_Problem to work on_
Pictures stay out; everything else in the entries below is to be duplicated exactly.

==============================

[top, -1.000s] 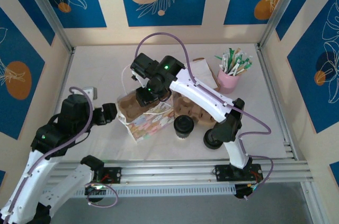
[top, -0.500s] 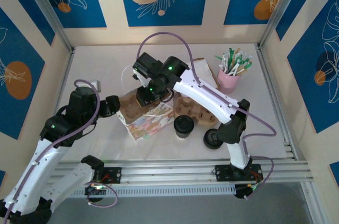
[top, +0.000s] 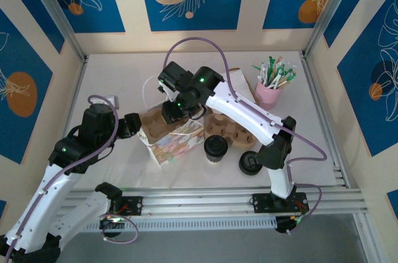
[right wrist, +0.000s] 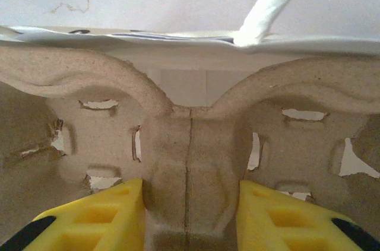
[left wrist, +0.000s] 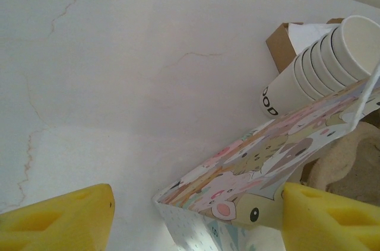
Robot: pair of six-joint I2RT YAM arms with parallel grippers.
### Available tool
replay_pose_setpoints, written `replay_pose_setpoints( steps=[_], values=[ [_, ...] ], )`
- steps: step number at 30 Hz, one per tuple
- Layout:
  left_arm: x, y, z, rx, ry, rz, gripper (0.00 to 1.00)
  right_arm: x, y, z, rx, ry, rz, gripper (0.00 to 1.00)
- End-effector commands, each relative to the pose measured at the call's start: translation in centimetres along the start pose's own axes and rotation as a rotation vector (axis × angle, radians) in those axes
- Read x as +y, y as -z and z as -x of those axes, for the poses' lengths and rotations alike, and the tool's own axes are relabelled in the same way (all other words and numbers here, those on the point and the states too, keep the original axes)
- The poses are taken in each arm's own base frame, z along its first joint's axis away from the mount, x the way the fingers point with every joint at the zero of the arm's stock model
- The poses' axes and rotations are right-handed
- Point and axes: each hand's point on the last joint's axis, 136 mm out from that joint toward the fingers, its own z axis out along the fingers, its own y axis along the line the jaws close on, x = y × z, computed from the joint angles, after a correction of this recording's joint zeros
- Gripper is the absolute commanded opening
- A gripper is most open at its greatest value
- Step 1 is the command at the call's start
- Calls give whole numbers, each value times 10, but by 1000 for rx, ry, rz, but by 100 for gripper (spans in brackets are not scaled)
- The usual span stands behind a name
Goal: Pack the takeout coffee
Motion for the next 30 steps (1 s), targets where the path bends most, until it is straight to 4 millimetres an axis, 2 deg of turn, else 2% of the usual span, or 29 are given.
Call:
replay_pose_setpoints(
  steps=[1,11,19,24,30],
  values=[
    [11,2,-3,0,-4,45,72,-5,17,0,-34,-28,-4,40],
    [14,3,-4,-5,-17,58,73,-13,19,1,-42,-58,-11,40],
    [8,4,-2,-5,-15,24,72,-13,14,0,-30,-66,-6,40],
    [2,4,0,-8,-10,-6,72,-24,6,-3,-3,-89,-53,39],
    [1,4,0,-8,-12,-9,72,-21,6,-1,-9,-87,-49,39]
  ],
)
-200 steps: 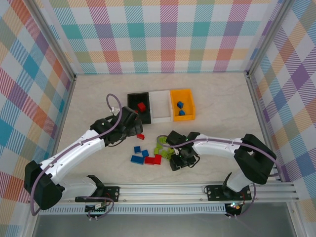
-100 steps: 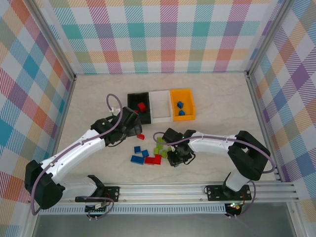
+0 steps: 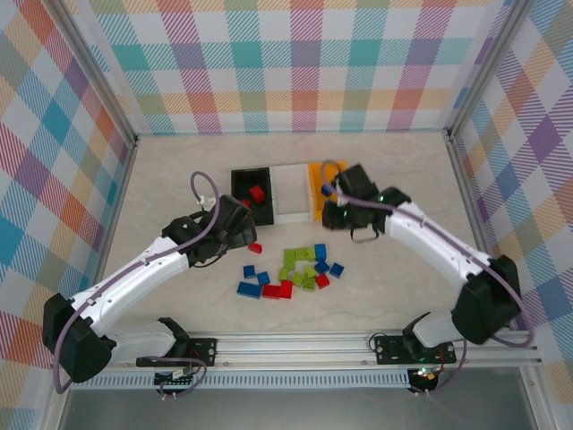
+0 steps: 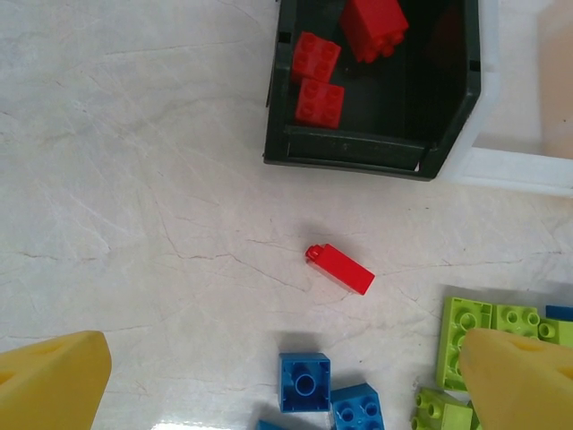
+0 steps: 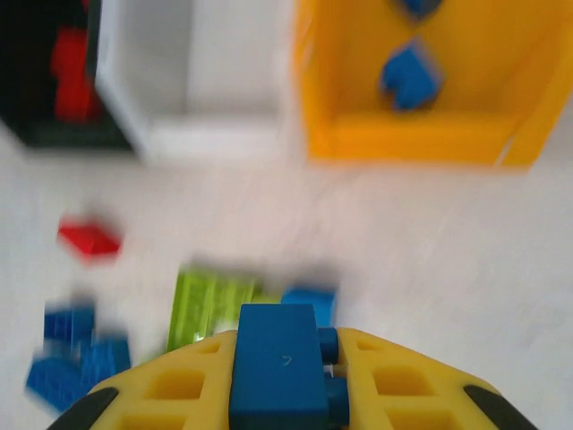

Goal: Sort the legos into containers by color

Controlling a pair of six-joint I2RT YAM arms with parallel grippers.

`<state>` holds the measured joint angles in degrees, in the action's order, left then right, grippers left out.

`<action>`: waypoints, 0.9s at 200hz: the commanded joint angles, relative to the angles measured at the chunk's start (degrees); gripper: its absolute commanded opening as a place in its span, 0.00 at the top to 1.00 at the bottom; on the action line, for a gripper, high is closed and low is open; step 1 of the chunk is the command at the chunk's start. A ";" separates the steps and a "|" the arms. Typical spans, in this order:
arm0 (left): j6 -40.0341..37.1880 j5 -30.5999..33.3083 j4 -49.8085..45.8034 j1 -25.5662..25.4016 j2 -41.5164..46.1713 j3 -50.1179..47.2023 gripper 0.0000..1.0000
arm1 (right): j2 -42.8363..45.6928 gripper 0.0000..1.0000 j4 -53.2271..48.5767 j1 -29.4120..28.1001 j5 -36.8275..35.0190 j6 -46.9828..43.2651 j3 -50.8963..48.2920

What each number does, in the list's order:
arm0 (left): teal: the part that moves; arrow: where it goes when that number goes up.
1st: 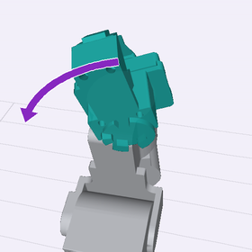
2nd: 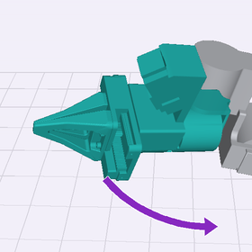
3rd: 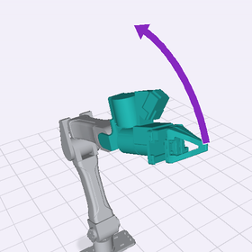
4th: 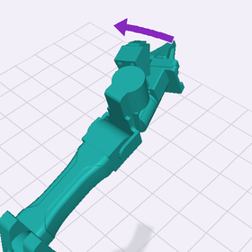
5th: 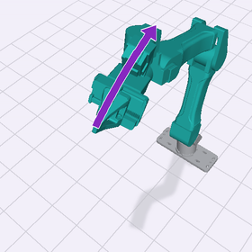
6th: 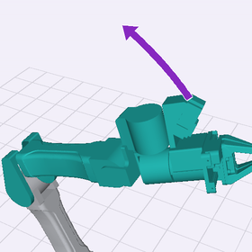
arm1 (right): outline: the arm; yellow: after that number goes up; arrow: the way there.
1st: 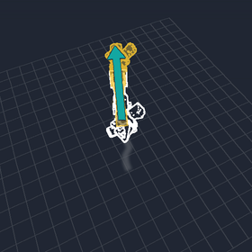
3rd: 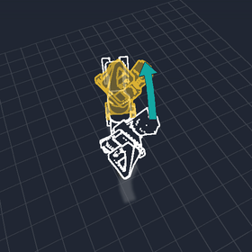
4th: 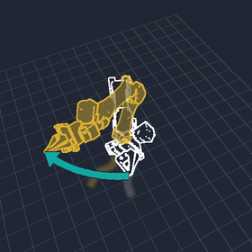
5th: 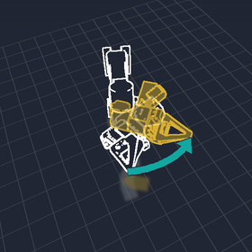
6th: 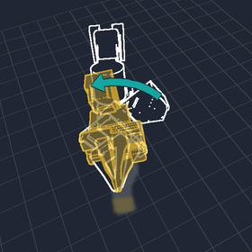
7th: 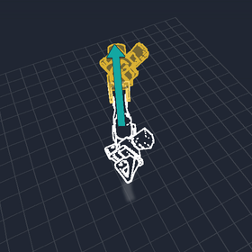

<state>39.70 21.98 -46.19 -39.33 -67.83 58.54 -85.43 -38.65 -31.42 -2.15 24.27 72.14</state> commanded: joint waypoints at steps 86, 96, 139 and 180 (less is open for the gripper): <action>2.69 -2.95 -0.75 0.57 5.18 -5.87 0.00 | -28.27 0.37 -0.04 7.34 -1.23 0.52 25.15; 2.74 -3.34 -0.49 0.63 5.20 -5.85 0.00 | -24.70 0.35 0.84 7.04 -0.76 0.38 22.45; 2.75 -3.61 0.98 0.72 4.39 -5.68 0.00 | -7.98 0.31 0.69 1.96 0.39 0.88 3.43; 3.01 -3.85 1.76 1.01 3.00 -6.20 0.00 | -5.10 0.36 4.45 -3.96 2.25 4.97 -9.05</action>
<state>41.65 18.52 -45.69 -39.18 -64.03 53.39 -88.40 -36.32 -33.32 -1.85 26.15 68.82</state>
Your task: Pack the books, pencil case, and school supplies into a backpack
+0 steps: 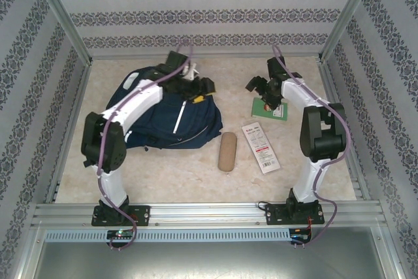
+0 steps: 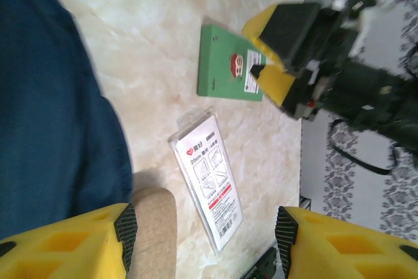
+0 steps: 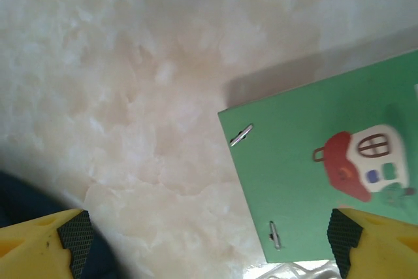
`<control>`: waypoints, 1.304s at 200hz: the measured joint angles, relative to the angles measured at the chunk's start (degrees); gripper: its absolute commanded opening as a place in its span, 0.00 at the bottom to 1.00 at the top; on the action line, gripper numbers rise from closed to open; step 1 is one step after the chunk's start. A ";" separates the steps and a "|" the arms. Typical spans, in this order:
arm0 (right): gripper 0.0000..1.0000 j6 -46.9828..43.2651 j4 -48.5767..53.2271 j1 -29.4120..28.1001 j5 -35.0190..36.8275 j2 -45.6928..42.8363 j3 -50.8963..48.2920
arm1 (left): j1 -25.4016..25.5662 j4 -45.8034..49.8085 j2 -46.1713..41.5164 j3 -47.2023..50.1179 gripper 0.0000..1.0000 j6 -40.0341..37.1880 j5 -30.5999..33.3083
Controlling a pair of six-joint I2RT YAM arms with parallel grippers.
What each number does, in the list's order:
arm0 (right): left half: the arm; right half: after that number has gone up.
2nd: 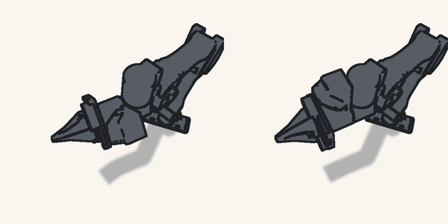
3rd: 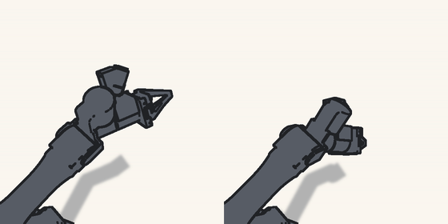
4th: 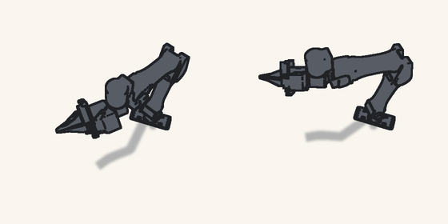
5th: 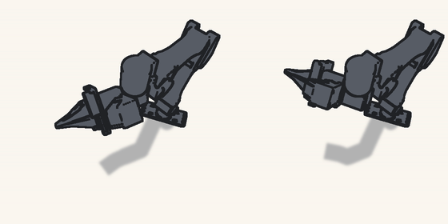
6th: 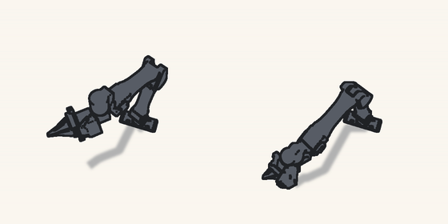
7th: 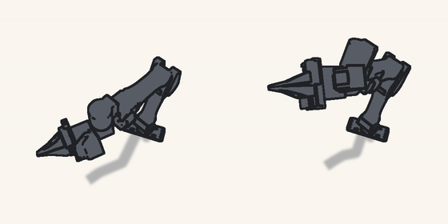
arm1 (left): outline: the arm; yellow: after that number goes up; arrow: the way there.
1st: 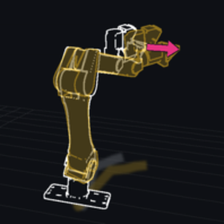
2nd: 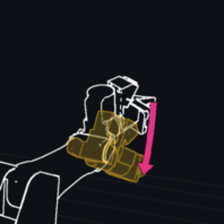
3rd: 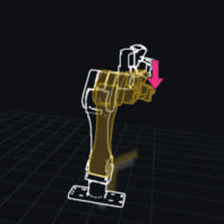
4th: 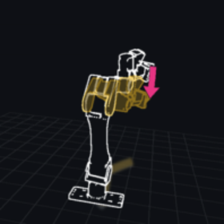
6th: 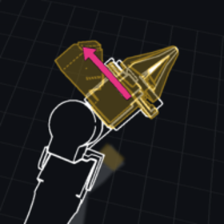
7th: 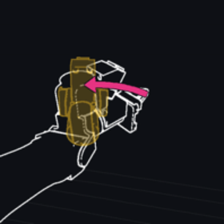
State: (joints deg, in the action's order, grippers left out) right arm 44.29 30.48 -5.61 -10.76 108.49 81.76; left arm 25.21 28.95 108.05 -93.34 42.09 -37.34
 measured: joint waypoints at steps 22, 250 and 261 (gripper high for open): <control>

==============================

_Written answer_
[top, -1.000s] 
[top, -0.500s] 
[top, +0.000s] 
[right wrist, +0.000s] 
[left wrist, +0.000s] 
Robot: pair of six-joint I2RT YAM arms with parallel grippers.
### Available tool
replay_pose_setpoints, written `replay_pose_setpoints( steps=[_], values=[ [_, ...] ], )`
- steps: step number at 30 Hz, one per tuple
- Layout:
  left_arm: x, y, z, rx, ry, rz, gripper (0.00 to 1.00)
  right_arm: x, y, z, rx, ry, rz, gripper (0.00 to 1.00)
- End-effector commands, each relative to the pose measured at the call's start: translation in centimetres along the start pose's own axes and rotation as a rotation vector (axis × angle, radians) in those axes
- Read x as +y, y as -z and z as -x of those axes, for the poses' lengths and rotations alike, and the tool's own axes are relabelled in the same way (all other words and numbers here, those on the point and the states too, keep the original axes)
- The poses are taken in each arm's own base frame, z along its first joint's axis away from the mount, x the way the fingers point with every joint at the zero of the arm's stock model
- The poses' axes and rotations are right-handed
- Point and axes: each hand's point on the last joint's axis, 136 mm out from that joint toward the fingers, its own z axis out along the fingers, its own y axis along the line the jaws close on, x = y × z, computed from the joint angles, after a correction of this recording's joint zeros
- Gripper is the absolute commanded opening
- A gripper is most open at its greatest value
- Step 1 is the command at the call's start
- Calls give whole numbers, each value times 10, but by 1000 for rx, ry, rz, but by 100 for gripper (spans in brackets are not scaled)
- The usual span stands behind a name
Goal: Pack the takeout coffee
Motion for the next 30 steps (1 s), targets where the path bends most, until it is straight to 4 millimetres an axis, 2 deg of turn, else 2% of the usual span, or 29 are given.
Call:
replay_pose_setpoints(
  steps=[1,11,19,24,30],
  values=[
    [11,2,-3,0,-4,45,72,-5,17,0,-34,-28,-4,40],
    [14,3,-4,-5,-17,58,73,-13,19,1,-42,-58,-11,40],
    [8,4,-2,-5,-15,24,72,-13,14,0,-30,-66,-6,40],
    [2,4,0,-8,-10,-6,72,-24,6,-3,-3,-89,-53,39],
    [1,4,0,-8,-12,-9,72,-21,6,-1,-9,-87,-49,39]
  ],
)
-200 steps: 
-100 steps: 
+0 steps: 
+0 steps: 
+0 steps: 

Goal: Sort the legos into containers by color

Controlling a pair of six-joint I2RT YAM arms with parallel grippers.

`<state>` holds the measured joint angles in degrees, in the action's order, left then right, grippers left out.

`<action>`: waypoints, 0.9s at 200hz: the commanded joint angles, relative to the angles measured at the chunk's start (degrees); gripper: its absolute commanded opening as a place in its span, 0.00 at the top to 1.00 at the bottom; on the action line, for a gripper, high is closed and low is open; step 1 of the chunk is the command at the chunk's start. A ";" separates the steps and a "|" the arms. Typical spans, in this order:
arm0 (left): j6 -40.0341..37.1880 j5 -30.5999..33.3083 j4 -49.8085..45.8034 j1 -25.5662..25.4016 j2 -41.5164..46.1713 j3 -50.1179..47.2023 gripper 0.0000..1.0000
arm1 (right): j2 -42.8363..45.6928 gripper 0.0000..1.0000 j4 -53.2271..48.5767 j1 -29.4120..28.1001 j5 -36.8275..35.0190 j6 -46.9828..43.2651 j3 -50.8963..48.2920

What each number does, in the list's order:
arm0 (left): teal: the part that moves; arrow: where it goes when that number goes up.
1st: 
2nd: 
3rd: 
4th: 
5th: 
6th: 
arm1 (right): outline: the arm; yellow: after that number goes up; arrow: the way there.
1st: 
3rd: 
4th: 
5th: 
6th: 
7th: 

<state>39.70 21.98 -46.19 -39.33 -67.83 58.54 -85.43 -38.65 -31.42 -2.15 24.27 72.14</state> commanded: joint waypoints at steps 86, 96, 139 and 180 (less is open for the gripper): <action>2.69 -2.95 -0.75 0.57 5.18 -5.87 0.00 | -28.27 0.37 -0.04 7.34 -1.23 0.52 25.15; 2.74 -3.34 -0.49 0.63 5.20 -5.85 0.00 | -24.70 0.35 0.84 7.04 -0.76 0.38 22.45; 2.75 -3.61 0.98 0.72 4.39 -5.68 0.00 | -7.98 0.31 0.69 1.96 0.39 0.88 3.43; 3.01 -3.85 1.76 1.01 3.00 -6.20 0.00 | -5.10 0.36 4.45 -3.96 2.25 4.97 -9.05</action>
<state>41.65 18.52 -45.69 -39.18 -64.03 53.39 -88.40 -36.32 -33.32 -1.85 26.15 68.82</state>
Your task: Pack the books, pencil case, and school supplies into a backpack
+0 steps: 
+0 steps: 
+0 steps: 
`<control>`: waypoints, 1.304s at 200hz: the measured joint angles, relative to the angles measured at the chunk's start (degrees); gripper: its absolute commanded opening as a place in its span, 0.00 at the bottom to 1.00 at the top; on the action line, gripper numbers rise from closed to open; step 1 is one step after the chunk's start. A ";" separates the steps and a "|" the arms. Typical spans, in this order:
arm0 (right): gripper 0.0000..1.0000 j6 -46.9828..43.2651 j4 -48.5767..53.2271 j1 -29.4120..28.1001 j5 -35.0190..36.8275 j2 -45.6928..42.8363 j3 -50.8963..48.2920
arm1 (left): j1 -25.4016..25.5662 j4 -45.8034..49.8085 j2 -46.1713..41.5164 j3 -47.2023..50.1179 gripper 0.0000..1.0000 j6 -40.0341..37.1880 j5 -30.5999..33.3083
Controlling a pair of six-joint I2RT YAM arms with parallel grippers.
What each number does, in the list's order:
arm0 (right): left half: the arm; right half: after that number has gone up.
2nd: 
3rd: 
4th: 
5th: 
6th: 
7th: 
arm1 (left): outline: the arm; yellow: after that number goes up; arrow: the way there.
1st: 
2nd: 
3rd: 
4th: 
6th: 
7th: 
State: (joints deg, in the action's order, grippers left out) right arm 44.29 30.48 -5.61 -10.76 108.49 81.76; left arm 25.21 28.95 108.05 -93.34 42.09 -37.34
 measured: joint waypoints at steps 22, 250 and 261 (gripper high for open): <control>

That brings the answer to completion.